(Source data)
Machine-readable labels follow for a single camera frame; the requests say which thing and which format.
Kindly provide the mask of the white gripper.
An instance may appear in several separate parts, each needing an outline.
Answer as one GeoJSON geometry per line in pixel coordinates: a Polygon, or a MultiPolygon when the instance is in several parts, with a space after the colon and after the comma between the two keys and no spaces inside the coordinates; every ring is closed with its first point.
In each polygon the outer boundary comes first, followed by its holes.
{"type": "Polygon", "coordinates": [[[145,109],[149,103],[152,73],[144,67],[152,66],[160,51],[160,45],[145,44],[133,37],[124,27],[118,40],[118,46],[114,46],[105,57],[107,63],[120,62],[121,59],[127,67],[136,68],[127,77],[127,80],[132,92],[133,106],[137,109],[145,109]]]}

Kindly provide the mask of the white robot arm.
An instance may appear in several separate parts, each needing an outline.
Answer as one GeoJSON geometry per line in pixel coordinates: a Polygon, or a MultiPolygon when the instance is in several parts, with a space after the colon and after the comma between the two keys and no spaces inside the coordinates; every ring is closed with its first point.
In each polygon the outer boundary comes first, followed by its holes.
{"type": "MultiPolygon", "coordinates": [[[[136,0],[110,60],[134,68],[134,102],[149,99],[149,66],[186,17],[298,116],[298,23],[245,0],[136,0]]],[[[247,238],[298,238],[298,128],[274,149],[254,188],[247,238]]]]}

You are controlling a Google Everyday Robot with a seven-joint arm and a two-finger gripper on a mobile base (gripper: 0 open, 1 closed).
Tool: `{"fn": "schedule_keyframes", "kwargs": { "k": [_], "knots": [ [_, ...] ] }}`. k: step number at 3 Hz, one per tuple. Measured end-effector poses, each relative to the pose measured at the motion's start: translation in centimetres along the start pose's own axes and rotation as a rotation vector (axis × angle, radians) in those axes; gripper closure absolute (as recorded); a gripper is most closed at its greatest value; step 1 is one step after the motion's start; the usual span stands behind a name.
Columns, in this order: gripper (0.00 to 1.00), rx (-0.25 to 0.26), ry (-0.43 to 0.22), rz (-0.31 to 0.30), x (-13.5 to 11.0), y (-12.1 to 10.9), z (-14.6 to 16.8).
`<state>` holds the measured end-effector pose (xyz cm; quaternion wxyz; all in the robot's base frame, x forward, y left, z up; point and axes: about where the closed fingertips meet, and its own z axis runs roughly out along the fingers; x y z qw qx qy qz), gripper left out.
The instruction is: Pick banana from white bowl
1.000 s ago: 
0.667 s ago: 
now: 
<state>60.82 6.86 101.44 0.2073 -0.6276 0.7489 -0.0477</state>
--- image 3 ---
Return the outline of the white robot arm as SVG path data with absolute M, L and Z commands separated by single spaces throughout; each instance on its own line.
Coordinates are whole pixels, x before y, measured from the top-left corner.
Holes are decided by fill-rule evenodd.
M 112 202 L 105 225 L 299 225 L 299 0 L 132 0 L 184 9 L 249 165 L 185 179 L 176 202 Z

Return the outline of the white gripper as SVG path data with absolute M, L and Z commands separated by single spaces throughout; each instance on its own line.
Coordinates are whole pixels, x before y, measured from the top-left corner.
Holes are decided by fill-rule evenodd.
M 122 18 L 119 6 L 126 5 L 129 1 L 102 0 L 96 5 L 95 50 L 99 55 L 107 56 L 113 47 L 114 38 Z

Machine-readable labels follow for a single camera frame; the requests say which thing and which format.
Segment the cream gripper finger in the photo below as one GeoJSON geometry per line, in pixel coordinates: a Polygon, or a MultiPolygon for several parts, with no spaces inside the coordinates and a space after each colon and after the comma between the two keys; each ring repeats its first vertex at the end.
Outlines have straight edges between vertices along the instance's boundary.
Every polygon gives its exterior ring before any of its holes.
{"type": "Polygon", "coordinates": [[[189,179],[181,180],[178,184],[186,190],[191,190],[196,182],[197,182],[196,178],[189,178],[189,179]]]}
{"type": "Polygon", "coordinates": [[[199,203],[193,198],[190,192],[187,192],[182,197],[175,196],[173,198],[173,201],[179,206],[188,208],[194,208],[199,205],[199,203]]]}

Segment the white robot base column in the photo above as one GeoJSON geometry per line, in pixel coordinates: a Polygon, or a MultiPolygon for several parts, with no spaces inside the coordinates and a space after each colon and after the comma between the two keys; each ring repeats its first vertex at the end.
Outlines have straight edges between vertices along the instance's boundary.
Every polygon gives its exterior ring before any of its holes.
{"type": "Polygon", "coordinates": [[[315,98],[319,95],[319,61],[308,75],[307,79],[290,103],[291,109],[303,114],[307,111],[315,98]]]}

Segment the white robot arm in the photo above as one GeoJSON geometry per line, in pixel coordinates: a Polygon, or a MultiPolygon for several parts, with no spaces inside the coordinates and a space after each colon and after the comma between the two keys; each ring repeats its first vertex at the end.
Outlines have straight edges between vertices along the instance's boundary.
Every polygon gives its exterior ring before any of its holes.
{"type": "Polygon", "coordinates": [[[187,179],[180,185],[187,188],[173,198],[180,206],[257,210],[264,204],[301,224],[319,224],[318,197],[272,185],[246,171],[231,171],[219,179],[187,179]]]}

-- WORK TO BE COMPLETED --
What are the lines above that hold the string "provide"? Copy them.

-- ANSWER SECTION --
Kindly provide the mask of the white gripper.
Kindly provide the mask of the white robot arm.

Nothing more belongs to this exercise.